Property - small_vclock

The small_vclock bucket property has a default value of 50, and that sets the size of version vectors before pruning will take place. Version vectors will initially tend to be the size of the total of all nvals in all clusters accepting writes for that value (two clusters with n_val of 3 will lead to version vectors of size 6 if objects are subject to sufficient updates). However, when nodes are replaced, and when clusters are expanded or contracted, new potential vnodes are generated which may lead to the version vector expanding.

It is not recommended to change the small_vclock, unless specific problems are seen with objects reaching the pruning limit - and in this case increasing the size may be used as a workaround to those issues. Any change must be reflected in all connected clusters.

Other vclock settings - old_vclock, young_vclock, big_vclock - should not be changed from defaults without careful analysis of the vclock pruning code.

Property - notfound_ok

The notfound_ok bucket property has a default value of true, and this means when calculating the r value of a read, a response from an individual vnode of not_found will count as a valid read, and so will count towards quorum being reached.

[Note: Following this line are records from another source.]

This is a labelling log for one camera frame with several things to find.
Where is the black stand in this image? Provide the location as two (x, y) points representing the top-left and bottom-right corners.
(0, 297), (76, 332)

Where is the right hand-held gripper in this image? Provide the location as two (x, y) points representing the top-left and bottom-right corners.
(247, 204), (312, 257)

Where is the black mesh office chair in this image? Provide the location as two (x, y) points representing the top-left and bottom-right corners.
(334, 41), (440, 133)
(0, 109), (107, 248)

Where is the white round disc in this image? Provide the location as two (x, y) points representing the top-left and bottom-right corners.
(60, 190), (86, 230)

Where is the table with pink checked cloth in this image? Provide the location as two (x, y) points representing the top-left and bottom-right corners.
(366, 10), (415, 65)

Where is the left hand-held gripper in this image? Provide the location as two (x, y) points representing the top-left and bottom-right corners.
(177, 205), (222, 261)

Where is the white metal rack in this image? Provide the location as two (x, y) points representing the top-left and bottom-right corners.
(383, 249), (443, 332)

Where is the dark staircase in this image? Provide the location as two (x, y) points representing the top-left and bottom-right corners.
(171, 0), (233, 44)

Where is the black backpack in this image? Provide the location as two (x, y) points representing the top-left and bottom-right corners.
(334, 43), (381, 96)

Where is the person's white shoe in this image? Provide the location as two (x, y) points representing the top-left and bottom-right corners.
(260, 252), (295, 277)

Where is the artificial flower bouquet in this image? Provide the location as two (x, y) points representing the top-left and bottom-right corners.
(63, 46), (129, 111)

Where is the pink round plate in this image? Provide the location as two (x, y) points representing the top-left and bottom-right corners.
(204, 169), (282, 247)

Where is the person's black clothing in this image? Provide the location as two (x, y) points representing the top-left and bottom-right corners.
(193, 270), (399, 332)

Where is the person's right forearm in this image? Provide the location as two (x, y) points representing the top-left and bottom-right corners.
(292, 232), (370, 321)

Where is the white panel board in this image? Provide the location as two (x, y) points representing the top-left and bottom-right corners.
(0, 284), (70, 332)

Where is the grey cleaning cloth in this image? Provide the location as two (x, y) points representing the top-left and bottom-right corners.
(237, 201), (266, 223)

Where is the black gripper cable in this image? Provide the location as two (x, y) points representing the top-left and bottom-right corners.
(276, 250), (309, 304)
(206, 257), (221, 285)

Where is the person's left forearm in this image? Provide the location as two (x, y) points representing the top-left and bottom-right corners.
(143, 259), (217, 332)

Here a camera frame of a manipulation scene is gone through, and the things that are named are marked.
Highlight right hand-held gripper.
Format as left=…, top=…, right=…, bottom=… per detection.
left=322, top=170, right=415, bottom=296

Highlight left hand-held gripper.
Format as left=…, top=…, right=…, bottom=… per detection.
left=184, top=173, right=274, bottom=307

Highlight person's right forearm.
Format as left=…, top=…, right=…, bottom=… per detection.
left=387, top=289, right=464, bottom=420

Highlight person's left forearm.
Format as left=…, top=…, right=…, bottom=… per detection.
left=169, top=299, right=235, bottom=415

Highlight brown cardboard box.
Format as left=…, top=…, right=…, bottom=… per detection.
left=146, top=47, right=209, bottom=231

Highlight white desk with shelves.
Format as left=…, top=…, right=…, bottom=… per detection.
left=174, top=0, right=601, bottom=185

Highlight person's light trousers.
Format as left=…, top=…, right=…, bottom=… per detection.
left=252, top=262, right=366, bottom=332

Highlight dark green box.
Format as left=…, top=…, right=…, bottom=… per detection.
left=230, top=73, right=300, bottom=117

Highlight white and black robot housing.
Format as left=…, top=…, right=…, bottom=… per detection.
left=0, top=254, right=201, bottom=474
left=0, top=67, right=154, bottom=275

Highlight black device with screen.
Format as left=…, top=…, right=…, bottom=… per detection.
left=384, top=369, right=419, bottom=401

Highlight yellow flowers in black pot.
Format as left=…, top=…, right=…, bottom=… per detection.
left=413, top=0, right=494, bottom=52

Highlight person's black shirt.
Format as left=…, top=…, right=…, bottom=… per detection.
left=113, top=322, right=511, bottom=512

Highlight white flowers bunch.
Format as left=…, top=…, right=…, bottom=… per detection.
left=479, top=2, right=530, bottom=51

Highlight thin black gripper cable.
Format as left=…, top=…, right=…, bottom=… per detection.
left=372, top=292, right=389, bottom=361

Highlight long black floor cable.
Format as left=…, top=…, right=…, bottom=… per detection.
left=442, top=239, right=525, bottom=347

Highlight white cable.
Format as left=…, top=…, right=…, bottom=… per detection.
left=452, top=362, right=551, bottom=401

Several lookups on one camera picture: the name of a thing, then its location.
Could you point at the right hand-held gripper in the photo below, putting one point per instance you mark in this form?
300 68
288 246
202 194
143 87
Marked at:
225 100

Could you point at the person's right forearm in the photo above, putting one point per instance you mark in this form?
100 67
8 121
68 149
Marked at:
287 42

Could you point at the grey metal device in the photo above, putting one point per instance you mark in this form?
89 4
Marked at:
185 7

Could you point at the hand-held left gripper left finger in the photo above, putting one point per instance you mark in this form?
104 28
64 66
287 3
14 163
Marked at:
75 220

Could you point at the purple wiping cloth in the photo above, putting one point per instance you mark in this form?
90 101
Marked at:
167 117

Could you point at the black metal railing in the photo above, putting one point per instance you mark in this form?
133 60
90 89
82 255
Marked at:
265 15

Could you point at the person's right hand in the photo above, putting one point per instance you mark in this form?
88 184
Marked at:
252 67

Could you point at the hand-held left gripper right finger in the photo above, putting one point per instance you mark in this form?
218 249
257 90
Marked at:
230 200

It is recommended to set notfound_ok to false, so that a vnode with a missing value will not count towards quorum, especially when the application never expects to read keys that are not present, and so not_found is definitively a failure.

Property - pr and pw

The pr and pw bucket properties default to 0, and are used to require primary vnodes to be involved in reads and writes. Setting higher values may prevent writing to minority partitions, however when {n_val, 3} this will probably lead to intermittent failures when only two nodes fail in a cluster. As clusters grow the probability of two concurrent failures will increase significantly.

Although configuring pr/pw to values greater than 1 may be used to indirectly set stronger data reliability guarantees, or to adjust consistency guarantees - there are better ways of achieving this in Riak, which have fewer negative side effects. Consider using node_confirms or sync_on_write to manage data reliability. The use of token-based conditional PUTs is the preferred approach, rather than pr/pw adjustments for tuning consistency.

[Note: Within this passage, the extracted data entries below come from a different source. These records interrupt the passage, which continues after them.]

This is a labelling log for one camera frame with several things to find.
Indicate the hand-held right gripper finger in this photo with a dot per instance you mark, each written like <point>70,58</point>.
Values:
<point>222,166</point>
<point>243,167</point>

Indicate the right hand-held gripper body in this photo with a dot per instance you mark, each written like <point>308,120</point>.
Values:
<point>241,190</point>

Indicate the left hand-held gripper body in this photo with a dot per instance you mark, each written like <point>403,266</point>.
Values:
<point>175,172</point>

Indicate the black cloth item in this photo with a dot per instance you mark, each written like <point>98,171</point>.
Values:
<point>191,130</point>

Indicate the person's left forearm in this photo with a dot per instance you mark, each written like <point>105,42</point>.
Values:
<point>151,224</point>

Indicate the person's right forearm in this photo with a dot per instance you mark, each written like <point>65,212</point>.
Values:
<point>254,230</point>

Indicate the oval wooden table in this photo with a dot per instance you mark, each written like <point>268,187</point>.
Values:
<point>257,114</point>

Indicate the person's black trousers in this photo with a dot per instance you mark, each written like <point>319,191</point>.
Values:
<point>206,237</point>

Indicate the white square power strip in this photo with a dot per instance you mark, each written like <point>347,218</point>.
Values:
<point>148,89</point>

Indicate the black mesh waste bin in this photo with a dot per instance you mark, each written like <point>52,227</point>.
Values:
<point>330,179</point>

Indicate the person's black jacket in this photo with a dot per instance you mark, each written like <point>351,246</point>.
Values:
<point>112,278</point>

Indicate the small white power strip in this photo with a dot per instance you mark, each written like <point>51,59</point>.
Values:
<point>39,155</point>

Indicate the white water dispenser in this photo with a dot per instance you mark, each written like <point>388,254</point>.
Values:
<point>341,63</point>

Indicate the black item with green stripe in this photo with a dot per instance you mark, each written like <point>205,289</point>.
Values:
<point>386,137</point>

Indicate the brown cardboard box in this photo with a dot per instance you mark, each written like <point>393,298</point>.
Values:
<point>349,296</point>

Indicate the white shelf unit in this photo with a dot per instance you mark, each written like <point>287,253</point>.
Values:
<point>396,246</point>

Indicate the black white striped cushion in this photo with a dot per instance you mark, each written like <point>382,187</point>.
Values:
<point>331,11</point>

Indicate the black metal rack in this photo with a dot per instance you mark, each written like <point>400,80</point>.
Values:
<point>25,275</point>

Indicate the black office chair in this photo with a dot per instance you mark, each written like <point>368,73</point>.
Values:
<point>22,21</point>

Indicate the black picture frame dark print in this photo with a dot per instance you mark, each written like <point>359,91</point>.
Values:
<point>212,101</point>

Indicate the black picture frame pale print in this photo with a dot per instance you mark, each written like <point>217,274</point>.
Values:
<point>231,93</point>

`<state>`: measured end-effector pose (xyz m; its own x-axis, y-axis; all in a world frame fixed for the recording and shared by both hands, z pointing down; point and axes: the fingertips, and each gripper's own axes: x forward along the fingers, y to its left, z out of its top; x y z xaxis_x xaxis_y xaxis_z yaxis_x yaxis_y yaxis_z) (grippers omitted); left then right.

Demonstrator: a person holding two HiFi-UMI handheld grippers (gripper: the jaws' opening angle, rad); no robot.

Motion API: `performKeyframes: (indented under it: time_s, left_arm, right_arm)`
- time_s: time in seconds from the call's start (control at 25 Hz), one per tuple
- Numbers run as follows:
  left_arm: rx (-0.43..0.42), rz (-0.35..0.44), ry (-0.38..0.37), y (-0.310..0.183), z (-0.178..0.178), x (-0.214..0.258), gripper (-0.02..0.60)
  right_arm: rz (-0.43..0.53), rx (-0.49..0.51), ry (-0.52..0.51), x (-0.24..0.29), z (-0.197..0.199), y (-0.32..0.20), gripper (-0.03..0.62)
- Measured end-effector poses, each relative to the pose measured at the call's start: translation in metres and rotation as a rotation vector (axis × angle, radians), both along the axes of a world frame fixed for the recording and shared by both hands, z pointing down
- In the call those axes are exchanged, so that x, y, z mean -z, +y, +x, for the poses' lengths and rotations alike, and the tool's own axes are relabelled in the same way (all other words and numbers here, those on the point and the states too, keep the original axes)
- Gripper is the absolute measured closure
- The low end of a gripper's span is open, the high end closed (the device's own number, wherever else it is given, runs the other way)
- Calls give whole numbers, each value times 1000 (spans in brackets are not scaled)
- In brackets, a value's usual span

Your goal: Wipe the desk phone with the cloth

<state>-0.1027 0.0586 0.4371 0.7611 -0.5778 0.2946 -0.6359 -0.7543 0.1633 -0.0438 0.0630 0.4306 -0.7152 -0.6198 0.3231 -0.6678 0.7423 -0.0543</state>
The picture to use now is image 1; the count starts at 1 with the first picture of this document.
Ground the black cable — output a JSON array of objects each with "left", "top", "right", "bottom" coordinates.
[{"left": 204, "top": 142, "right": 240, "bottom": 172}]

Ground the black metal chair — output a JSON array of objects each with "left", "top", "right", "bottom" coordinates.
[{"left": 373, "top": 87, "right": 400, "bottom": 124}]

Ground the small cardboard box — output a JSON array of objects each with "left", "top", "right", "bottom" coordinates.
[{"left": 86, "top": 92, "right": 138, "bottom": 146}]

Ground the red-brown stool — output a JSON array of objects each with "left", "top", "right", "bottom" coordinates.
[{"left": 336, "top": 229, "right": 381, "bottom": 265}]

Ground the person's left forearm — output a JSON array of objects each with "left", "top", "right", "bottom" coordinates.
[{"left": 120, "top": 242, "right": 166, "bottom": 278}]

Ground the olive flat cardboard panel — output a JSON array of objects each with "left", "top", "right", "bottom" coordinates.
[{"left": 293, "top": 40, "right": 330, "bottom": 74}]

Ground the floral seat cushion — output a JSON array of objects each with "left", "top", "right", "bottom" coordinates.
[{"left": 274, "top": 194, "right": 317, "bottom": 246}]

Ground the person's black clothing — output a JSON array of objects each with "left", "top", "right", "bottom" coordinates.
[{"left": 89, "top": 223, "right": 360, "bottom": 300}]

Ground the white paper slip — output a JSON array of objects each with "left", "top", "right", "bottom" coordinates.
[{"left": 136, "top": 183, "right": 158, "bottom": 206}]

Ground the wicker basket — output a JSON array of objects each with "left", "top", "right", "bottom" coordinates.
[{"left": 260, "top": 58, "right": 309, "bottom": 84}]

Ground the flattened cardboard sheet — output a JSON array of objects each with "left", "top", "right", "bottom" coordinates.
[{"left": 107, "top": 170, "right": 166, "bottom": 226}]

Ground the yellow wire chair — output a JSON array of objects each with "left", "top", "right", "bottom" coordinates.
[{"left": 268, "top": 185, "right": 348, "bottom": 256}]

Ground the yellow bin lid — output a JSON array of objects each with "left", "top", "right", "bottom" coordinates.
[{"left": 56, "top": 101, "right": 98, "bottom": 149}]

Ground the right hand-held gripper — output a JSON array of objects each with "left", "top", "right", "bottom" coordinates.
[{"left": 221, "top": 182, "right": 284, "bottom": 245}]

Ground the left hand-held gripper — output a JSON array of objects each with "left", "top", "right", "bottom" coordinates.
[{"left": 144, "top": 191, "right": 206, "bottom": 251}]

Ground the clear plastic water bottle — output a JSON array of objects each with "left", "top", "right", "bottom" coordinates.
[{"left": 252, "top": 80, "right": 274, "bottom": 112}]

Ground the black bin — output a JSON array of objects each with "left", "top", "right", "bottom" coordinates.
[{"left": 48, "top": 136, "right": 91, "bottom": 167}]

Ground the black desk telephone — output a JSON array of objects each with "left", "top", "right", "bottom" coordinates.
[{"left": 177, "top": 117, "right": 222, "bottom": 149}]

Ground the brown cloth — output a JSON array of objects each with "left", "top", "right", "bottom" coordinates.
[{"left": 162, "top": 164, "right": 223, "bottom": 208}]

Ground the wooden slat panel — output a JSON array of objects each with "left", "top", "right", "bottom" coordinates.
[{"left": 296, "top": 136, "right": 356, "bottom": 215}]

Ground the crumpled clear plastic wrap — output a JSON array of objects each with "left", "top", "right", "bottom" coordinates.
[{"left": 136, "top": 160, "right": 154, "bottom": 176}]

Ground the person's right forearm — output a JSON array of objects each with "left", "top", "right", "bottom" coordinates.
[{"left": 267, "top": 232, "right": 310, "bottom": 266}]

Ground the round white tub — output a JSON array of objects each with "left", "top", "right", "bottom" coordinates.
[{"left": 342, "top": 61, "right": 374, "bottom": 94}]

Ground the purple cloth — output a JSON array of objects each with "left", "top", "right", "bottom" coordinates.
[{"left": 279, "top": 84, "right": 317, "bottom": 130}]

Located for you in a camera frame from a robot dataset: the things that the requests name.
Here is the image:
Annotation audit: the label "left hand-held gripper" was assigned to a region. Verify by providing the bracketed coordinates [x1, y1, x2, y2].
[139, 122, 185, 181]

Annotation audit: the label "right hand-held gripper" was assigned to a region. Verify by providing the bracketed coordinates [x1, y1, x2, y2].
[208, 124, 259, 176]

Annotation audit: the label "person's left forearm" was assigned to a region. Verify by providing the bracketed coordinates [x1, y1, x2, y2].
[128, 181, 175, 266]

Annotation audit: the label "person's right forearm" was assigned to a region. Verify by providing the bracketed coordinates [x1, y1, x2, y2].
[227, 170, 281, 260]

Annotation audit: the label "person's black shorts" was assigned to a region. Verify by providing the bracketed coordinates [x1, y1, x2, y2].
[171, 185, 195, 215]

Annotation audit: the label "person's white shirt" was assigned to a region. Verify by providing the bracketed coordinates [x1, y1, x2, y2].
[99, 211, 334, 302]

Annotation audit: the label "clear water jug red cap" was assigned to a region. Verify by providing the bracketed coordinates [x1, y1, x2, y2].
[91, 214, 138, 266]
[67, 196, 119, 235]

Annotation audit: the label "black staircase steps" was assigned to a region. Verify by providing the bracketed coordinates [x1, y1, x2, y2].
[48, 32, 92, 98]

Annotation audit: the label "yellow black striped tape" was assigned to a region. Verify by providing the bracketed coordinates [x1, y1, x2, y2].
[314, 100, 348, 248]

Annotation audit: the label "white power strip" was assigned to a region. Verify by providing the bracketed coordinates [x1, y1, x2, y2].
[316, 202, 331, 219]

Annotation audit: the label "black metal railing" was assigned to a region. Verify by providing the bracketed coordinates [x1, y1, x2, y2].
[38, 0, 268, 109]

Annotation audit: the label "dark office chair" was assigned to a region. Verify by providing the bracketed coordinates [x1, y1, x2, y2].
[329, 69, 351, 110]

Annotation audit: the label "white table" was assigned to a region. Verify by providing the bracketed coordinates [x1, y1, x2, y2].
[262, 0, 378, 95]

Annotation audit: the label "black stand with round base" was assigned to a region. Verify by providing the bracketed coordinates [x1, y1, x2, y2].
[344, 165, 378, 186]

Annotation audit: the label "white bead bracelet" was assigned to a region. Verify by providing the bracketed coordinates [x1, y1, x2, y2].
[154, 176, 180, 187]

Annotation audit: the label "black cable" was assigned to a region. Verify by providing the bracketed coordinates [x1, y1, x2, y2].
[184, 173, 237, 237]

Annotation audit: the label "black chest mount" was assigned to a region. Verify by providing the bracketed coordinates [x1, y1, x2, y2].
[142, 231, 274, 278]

It is normally best practice to configure either {pr, 1} or {notfound_ok, false}, rather than rely on defaults.

If both pr and notfound_ok are left at defaults, there is a potential issue when at least two nodes have failed and for some objects 2 of the 3 vnodes are unpopulated fallbacks. In this case, without changing defaults, the two unpopulated fallback vnodes can return not_found and the GET request can achieve quorum and return a false not_found to the client. By configuring either {pr, 1} or {notfound_ok, false}, when there is only one populated/primary vnode, the GET request must wait for this vnode to respond.

As a consequence though, in the case where there are at least three node failures, and for an unfortunate preflist all three primaries are down - this will then lead to failing requests, though this may be preferable to false not_found responses.

Property - backend

If using the multi-backend, the bucket property backend can be used to map bucket types to different backends.

Property - General read/write parameters

There are read and write parameters that can be used to control the balance between consistency, performance and availability - r, w, dw, rw, basic_quorum, sloppy_quorum. Read and write parameters default to quorum, and maintaining this default is preferred. Any attempt to re-configure to improve speed of response to clients, will increase the risk of overloading vnode mailboxes and causing unnecessary failures.

There may be rare circumstances where a cluster is repeatedly suffering vnode mailbox overload error responses, because individual vnodes are developing backlog queues larger than their peers in the preflist. Setting r and w values to the configured n_val can be used as a workaround to temporarily alleviate these scenarios, by slowing the application down to the pace of the slowest vnode. However, in the long term, the preferred solution to overload scenarios is to address the root cause of these deltas between vnode busyness.